Despite not having a UHD release this Bluray features a full Dolby Atmos track. There’s a bit of height data throughout that is highlighted in the blood ritual and Volk dance sequences, but it’s subtle. As is Yorke’s laid back soundtrack, which can be heard in all corners but without really calling attention to itself. The Atmos surround does come alive in the Volk dance, with the dancers breathing, pounding, jumping and singing in hushed tones around you. Bass is minimal througout. It’s nowhere near as attention grabbing as Goblin chants being blasted in your face, but it suffices.
Special Features: 2/5
There are 3, five minute or shorter each, featurettes here.
The Making of Suspiria talks to cast and crew about the motivations for doing a remake
The Secret Language of Dance shows Johnson’s efforts to become a dance lead and how Dance influences the story’s spells
The Transformation of Suspiria highlights the practical and video effects used, especially the prosthetic arms and legs
Overall I found Suspiria a bit flat. It makes a ton of choices that sets it off on its own from Argento’s original, but it never wraps those choices in a coherent vision for what it’s trying to say or why it needed to be remade at all. The performances made it at least watchable, with both Swinton and Johnson proving their mettle in very different ways. It’s possible this is a setup for Guadagnino to try to remake the rest of the trilogy and it will all gel together in the end.

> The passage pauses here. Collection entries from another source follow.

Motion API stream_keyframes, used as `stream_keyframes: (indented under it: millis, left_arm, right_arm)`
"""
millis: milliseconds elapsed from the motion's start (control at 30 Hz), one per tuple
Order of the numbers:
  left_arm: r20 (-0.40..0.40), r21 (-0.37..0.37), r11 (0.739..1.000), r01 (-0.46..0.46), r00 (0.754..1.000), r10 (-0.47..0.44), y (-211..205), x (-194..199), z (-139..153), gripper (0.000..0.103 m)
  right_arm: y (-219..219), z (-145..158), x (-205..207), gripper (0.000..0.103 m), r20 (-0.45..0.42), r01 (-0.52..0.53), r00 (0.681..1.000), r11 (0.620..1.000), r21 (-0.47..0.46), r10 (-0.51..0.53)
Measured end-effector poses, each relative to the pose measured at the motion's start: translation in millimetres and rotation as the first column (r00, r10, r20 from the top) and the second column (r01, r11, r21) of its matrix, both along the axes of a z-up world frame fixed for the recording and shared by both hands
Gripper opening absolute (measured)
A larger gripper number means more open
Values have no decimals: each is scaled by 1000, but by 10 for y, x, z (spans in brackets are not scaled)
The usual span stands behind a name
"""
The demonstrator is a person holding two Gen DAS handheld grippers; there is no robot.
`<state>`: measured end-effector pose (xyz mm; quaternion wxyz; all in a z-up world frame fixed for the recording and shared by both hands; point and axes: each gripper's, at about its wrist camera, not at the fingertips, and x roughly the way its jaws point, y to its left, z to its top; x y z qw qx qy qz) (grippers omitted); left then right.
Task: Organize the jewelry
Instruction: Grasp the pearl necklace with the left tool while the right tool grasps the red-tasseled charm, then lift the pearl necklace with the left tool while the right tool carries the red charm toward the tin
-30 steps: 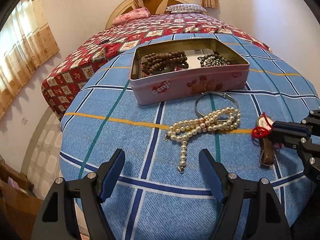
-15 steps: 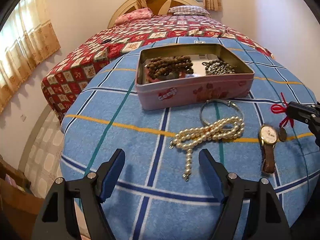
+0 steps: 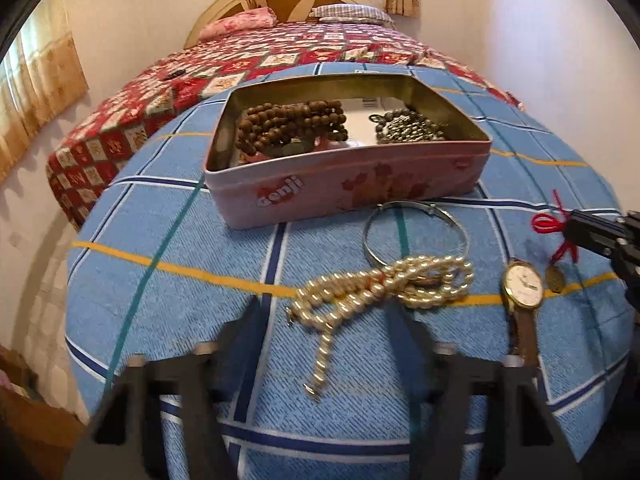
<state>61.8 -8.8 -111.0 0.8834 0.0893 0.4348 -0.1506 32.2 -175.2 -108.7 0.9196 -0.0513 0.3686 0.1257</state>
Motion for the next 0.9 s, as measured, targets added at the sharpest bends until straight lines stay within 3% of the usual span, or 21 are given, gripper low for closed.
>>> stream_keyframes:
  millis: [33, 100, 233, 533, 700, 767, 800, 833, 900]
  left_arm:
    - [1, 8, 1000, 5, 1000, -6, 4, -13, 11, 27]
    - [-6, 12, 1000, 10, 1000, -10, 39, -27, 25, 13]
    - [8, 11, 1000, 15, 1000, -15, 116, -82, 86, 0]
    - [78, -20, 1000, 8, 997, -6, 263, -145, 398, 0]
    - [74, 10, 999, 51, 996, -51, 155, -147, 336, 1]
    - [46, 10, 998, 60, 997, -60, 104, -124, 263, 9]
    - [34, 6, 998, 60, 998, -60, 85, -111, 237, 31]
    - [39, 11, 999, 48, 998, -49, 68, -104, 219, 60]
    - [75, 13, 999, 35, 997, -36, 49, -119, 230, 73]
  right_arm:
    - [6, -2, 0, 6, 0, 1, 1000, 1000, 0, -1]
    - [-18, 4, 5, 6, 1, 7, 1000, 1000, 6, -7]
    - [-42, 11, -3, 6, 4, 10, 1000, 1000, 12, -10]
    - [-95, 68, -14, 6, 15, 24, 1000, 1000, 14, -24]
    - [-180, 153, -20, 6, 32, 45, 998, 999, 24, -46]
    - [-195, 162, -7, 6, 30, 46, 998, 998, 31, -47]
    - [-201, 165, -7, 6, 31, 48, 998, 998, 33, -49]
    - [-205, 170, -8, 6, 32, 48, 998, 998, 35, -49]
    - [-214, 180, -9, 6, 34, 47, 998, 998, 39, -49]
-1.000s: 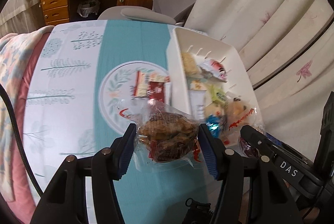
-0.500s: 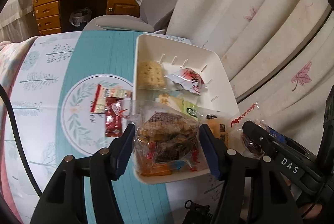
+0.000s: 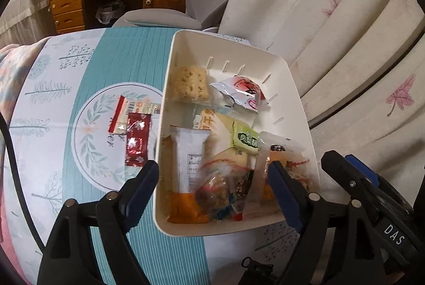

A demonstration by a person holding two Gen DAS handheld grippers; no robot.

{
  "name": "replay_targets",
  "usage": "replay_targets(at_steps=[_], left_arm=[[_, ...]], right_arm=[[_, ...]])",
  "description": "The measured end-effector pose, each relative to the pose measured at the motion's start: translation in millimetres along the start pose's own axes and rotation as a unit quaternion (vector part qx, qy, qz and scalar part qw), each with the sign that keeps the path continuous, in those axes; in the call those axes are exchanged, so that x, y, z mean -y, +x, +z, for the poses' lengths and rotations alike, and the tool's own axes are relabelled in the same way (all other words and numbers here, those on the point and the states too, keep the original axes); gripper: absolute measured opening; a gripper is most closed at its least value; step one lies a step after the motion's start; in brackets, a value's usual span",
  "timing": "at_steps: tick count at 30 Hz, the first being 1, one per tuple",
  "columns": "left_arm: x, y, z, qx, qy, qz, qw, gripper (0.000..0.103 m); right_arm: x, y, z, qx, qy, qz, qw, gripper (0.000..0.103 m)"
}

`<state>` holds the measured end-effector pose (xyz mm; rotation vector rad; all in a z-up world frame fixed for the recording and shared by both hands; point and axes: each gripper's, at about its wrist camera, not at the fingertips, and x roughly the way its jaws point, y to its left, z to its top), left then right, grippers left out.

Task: Organize snacks
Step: 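Carry both nut bags over the white tray and open both grippers to drop them, then withdraw both tools from the tray toward the last two packets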

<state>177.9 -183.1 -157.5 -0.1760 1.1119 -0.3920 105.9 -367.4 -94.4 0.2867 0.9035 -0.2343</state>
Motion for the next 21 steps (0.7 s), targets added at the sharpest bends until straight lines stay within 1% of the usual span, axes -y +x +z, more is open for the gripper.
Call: replay_targets(at_steps=[6, 11, 16, 21], left_arm=[[-10.9, -7.2, -4.3, -0.005, -0.01, 0.01, 0.9999, 0.085], [-20.4, -15.0, -10.4, -0.011, -0.006, 0.018, 0.9998, 0.085], [-35.4, -25.6, -17.2, -0.007, -0.003, 0.019, 0.9998, 0.085], [-56.2, -38.2, -23.2, 0.0, 0.001, 0.029, 0.9996, 0.085]], right_arm=[[-4.8, 2.8, -6.9, -0.012, 0.01, 0.012, 1.0, 0.073], [-14.2, 3.9, -14.3, -0.021, 0.018, 0.02, 0.999, 0.073], [-20.1, 5.1, -22.8, -0.029, 0.043, 0.022, 0.998, 0.073], [-30.5, 6.8, -32.4, -0.039, 0.074, 0.019, 0.996, 0.073]])
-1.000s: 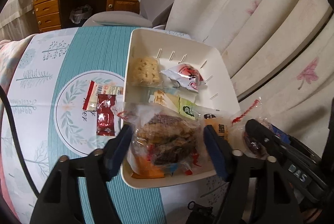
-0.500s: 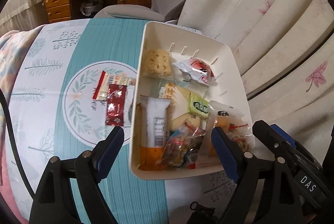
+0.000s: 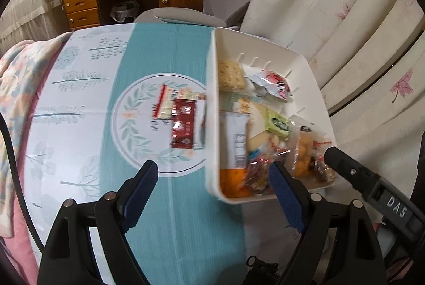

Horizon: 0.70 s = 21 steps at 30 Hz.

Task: Organize snacks
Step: 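Withdraw both tools from the tray toward the last two packets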

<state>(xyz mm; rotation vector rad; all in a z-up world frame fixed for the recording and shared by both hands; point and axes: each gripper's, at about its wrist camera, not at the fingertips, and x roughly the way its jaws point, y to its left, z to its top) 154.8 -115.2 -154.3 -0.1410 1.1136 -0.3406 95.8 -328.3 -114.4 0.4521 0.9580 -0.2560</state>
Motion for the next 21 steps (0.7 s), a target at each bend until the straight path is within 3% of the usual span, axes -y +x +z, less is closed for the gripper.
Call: replay_targets(at_steps=[13, 21], left_arm=[[-101.3, -31.4, -0.3, -0.011, 0.016, 0.006, 0.9998, 0.085], [-152.1, -48.5, 17.8, -0.001, 0.107, 0.005, 0.9942, 0.084]], right_arm=[[-73.6, 15.4, -46.0, -0.031, 0.065, 0.012, 0.997, 0.073], [-129.6, 31.6, -73.6, -0.029, 0.101, 0.004, 0.994, 0.073]])
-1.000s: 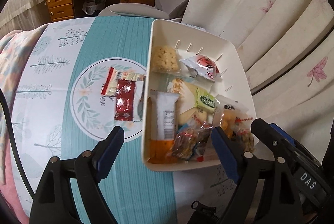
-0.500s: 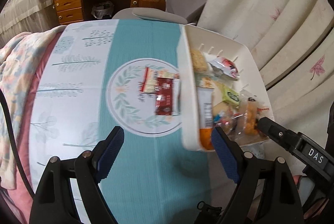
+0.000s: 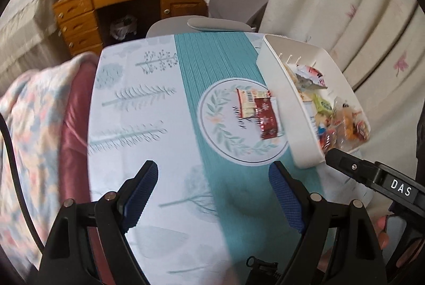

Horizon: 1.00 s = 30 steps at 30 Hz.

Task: Organize snacks
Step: 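Withdraw both tools from the tray toward the last two packets, then grasp the white LIPO packet with the left gripper while the right grasps the brown snowflake packet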

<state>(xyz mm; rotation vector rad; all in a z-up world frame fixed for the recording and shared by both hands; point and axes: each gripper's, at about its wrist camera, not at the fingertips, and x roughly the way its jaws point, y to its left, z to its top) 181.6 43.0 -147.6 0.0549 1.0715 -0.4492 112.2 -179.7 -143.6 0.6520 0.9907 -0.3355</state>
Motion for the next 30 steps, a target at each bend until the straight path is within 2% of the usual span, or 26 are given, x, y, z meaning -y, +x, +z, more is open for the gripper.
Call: replay_targets(at_steps=[6, 13, 19, 21, 26, 30], left_arm=[[-28.2, 6.0, 12.3, -0.003, 0.073, -0.017, 0.9972, 0.085], [-40.2, 34.7, 39.8, -0.024, 0.154, -0.029, 0.9874, 0.085], [-27.7, 65.2, 74.0, -0.032, 0.245, -0.058, 0.9674, 0.085], [-20.9, 77.1, 83.1, -0.044, 0.258, -0.066, 0.9628, 0.085], [2.2, 114.8, 99.7, -0.075, 0.302, -0.111, 0.9439, 0.085], [20.5, 146.2, 103.3, -0.087, 0.333, -0.107, 0.9329, 0.084]], right_arm=[[-32.6, 15.7, -20.9, 0.033, 0.01, -0.026, 0.999, 0.073], [-52.9, 36.0, -31.4, 0.087, -0.011, -0.073, 0.993, 0.073], [-55.1, 69.2, -26.6, 0.107, -0.035, -0.114, 0.987, 0.071], [-54.1, 82.0, -23.5, 0.116, -0.047, -0.13, 0.984, 0.07], [-47.3, 103.4, -21.5, 0.127, -0.057, -0.149, 0.979, 0.065], [-39.7, 117.3, -21.4, 0.128, -0.04, -0.155, 0.979, 0.063]])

I’m not so sure that’s in the cards tho. Recently Argento complained to the press that he was not a fan of the remake. “It did not excite me, it betrayed the spirit of the original film: there is no fear, there is no music. The film has not satisfied me so much.” Ouch. I can agree with that in some ways, but for him to come out and say it so publicly must be a real sting. Maybe one day we’ll see the rest of the story come together.